If the init function raises, the query fails before any read or write happens, and deinit_function_name is not called. If init opens more than one external resource, clean up already-opened resources before re-raising.

Local API credentials

When the local API user is enabled on the server, Timeplus injects two module-level globals into every Python External Stream module so your code can authenticate back to the same timeplusd over the native TCP protocol or the REST HTTP interface without hard-coding credentials:

  • __timeplus_local_api_user — the ephemeral local API username.
  • __timeplus_local_api_password — the matching token. Treat this as a secret; do not log it.

Both globals are available as bare names inside the Python body — no os.environ lookup needed. They are regenerated on every server restart and never written to disk.

Write Data to a Python External Stream

The write function is invoked once per chunk, not once per row. Its arguments are column-oriented: one Python list per output column, in declared order, all of equal length.
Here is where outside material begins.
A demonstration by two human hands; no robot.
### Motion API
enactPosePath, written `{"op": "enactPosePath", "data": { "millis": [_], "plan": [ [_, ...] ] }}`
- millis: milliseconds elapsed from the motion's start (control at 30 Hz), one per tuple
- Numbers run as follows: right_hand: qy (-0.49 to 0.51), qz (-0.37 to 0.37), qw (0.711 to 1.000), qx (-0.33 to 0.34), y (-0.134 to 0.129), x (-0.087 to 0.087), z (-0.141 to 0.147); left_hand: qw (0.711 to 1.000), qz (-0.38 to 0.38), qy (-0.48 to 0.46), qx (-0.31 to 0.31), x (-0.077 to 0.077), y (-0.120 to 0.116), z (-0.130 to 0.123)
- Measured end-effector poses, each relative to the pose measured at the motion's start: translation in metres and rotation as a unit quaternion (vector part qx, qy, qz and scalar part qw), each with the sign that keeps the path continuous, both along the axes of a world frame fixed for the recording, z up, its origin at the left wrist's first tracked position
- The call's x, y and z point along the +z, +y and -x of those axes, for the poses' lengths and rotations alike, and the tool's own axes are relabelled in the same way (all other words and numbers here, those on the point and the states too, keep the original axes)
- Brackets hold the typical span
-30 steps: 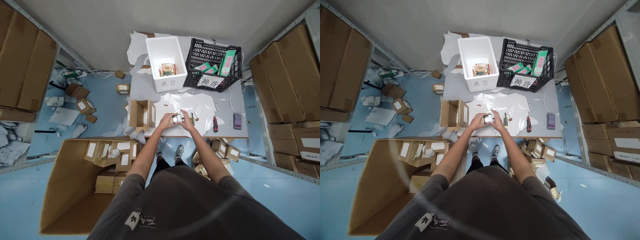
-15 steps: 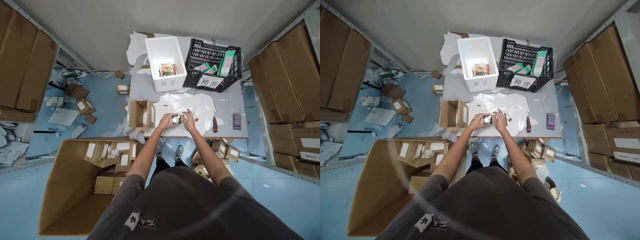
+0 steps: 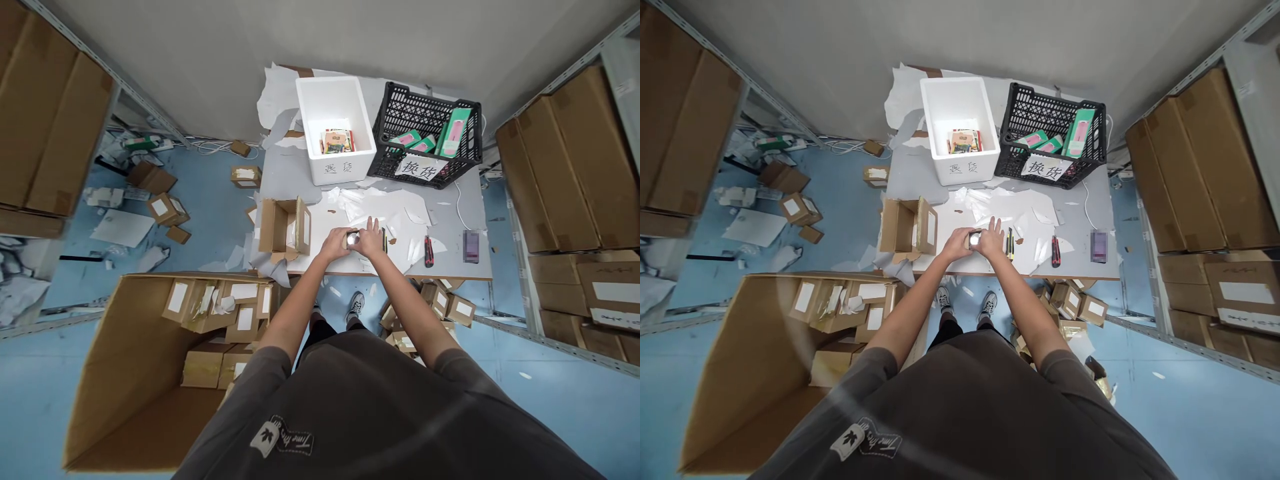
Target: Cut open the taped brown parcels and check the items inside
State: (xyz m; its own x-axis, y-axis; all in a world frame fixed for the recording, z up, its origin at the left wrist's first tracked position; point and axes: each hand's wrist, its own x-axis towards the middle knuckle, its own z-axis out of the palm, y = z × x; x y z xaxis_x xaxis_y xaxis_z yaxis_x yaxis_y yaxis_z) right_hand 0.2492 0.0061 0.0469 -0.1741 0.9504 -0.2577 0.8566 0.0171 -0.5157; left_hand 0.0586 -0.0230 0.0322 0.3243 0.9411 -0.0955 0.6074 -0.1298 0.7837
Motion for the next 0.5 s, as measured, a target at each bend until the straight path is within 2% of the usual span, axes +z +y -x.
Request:
{"op": "enactPosePath", "data": {
  "millis": [100, 200, 367, 500],
  "plan": [
    [0.003, 0.031, 0.999, 0.008, 0.008, -0.001, 0.004, 1.0, 0.007, 0.006, 0.01, 0.002, -0.002, -0.001],
    [-0.019, 0.028, 0.998, 0.044, 0.01, 0.004, 0.004, 1.0, 0.008, 0.011, 0.009, 0.005, -0.002, -0.002],
    [-0.015, -0.055, 0.995, 0.086, 0.005, 0.022, 0.0, 0.999, 0.009, 0.041, 0.016, 0.004, 0.001, -0.004],
    [0.003, -0.108, 0.99, 0.095, 0.004, 0.048, -0.007, 0.998, 0.013, 0.063, 0.022, 0.003, 0.003, -0.007]
  ]
}}
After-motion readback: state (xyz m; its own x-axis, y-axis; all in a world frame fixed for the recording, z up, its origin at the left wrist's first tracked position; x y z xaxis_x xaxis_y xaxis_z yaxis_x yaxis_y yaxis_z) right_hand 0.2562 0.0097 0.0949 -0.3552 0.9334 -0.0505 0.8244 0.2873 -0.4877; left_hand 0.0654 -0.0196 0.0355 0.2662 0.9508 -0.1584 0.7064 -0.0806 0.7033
Iterate with zip to recover row tuples.

Column values follow the same Python type mapping as Python UDF. One detail worth highlighting for sinks: a string (or fixed_string) column arrives as Python bytes, not str. Decode with .decode() (UTF-8) before passing values into APIs that require text.

Sink basics

CREATE EXTERNAL STREAM py_metric_sink (host string, value float32)
AS $$
def py_metric_sink(host, value):
for h, v in zip(host, value):
print(f"{h.decode()}={v}")
$$
SETTINGS type = 'python';

Insert a few rows:

INSERT INTO py_metric_sink (host, value) VALUES ('a', 1.0), ('b', 2.0);

Behind the scenes Timeplus calls py_metric_sink([b'a', b'b'], [1.0, 2.0]) — one call carrying both rows, with the string column delivered as bytes. A larger INSERT or a downstream query that delivers many chunks results in one call per chunk.
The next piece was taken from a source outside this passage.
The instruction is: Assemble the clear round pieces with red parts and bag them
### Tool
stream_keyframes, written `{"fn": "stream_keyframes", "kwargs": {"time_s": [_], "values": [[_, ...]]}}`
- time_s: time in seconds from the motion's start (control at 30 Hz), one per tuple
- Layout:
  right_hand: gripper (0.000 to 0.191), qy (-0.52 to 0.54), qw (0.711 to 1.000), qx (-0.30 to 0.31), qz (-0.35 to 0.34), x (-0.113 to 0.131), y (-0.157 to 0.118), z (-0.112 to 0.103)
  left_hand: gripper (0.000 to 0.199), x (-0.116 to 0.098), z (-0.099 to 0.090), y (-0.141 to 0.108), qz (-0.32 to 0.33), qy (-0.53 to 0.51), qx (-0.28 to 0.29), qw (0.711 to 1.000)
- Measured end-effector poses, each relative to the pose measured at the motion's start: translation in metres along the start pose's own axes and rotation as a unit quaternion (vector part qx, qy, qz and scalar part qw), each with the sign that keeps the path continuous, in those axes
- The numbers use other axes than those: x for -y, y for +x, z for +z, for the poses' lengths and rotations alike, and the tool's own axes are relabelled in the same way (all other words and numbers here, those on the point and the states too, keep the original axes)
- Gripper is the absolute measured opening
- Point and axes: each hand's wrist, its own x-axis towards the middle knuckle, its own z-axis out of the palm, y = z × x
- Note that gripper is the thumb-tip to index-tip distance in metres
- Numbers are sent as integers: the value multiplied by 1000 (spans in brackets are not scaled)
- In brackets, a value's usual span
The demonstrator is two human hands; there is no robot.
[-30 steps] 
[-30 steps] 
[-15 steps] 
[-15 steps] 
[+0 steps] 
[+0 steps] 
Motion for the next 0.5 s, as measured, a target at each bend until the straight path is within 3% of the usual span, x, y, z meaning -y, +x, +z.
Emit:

If write_function_name is omitted Timeplus uses read_function_name (which itself defaults to the stream name), so the Python function above only needs to be named once.

Materialized view → external stream

Routing a continuous query into a sink is the most common production pattern. Define the sink once, then point a materialized view at it:

CREATE EXTERNAL STREAM py_alert_sink (host string, value float32)
AS $$
def py_alert_sink(host, value):
for h, v in zip(host, value):
notify(h.decode(), v) # your notifier
$$
SETTINGS type = 'python';

CREATE MATERIALIZED VIEW high_value_alerts INTO py_alert_sink AS
SELECT host, value FROM metrics WHERE value > 100;

The materialized view feeds chunks into the sink as they are produced; each chunk becomes one call to py_alert_sink.
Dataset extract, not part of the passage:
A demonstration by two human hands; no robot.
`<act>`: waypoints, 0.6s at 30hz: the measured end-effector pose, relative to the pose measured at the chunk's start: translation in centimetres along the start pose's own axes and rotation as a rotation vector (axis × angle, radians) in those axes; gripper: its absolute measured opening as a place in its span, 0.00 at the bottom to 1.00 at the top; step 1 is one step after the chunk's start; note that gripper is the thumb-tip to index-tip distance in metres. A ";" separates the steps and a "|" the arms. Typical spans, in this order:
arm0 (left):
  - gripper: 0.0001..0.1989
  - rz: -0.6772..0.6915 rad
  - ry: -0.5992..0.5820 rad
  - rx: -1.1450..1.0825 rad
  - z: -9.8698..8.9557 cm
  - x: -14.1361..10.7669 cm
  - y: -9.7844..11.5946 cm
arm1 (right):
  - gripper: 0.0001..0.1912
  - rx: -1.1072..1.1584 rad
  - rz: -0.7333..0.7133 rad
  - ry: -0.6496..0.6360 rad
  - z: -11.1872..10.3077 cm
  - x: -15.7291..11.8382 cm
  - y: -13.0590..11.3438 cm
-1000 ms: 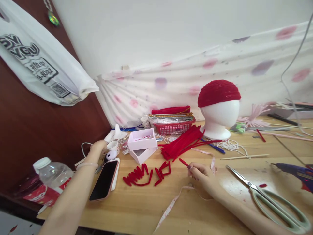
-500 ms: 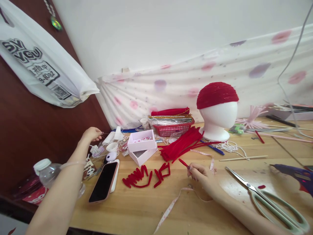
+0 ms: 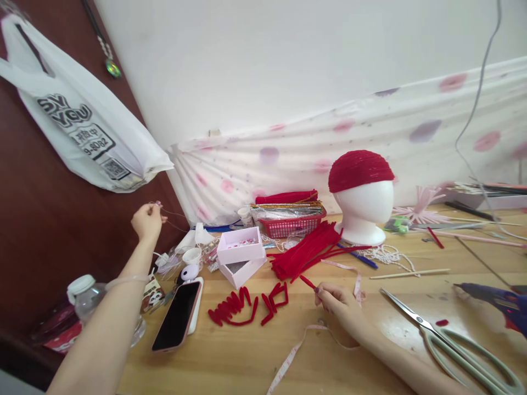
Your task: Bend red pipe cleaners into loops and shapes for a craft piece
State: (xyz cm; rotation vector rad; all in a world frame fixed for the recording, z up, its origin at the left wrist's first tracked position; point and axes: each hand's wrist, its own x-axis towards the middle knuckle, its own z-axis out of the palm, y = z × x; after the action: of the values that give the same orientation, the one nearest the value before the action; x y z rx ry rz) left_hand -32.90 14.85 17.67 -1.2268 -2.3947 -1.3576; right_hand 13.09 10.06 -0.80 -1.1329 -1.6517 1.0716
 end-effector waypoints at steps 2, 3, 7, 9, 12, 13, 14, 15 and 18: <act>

Custom protocol example: webhook POST

Load the destination URL in init, reuse that configuration for every chunk, and clear it in deinit. Init parameters carry the URL so the Python body is reusable across environments. To pool an actual HTTP connection, swap urllib for a session-aware client (for example requests.Session()) and stash the session itself on builtins.

CREATE EXTERNAL STREAM py_webhook (event_id string, body string)
AS $$
import builtins, json, urllib.request

def open_client(config):
builtins._tp_webhook = json.loads(config)["url"]

def close_client():
if hasattr(builtins, "_tp_webhook"):
del builtins._tp_webhook

def post_event(event_id, body):
for eid, b in zip(event_id, body):
payload = {"id": eid.decode(), "body": b.decode()}
req = urllib.request.Request(
builtins._tp_webhook,
data=json.dumps(payload).encode(),
headers={"Content-Type": "application/json"},
method="POST",
)
urllib.request.urlopen(req).read()
$$
SETTINGS
type = 'python',
init_function_name = 'open_client',
init_function_parameters = '{"url":"https://hooks.example.com/notify"}',
deinit_function_name = 'close_client',
write_function_name = 'post_event';

Replace urllib with any HTTP, S3, queue, or proprietary client your environment ships with. Manage Python dependencies through the Python UDF library configuration — the same runtime backs both features.

Failure behavior

If the write function raises, the INSERT fails and the Python traceback is included in the error response. Side effects already performed by your Python code (HTTP requests sent, files written, queue messages published) are not rolled back by Timeplus — design idempotent writes, or batch your side effect inside a single transactional call your downstream system controls.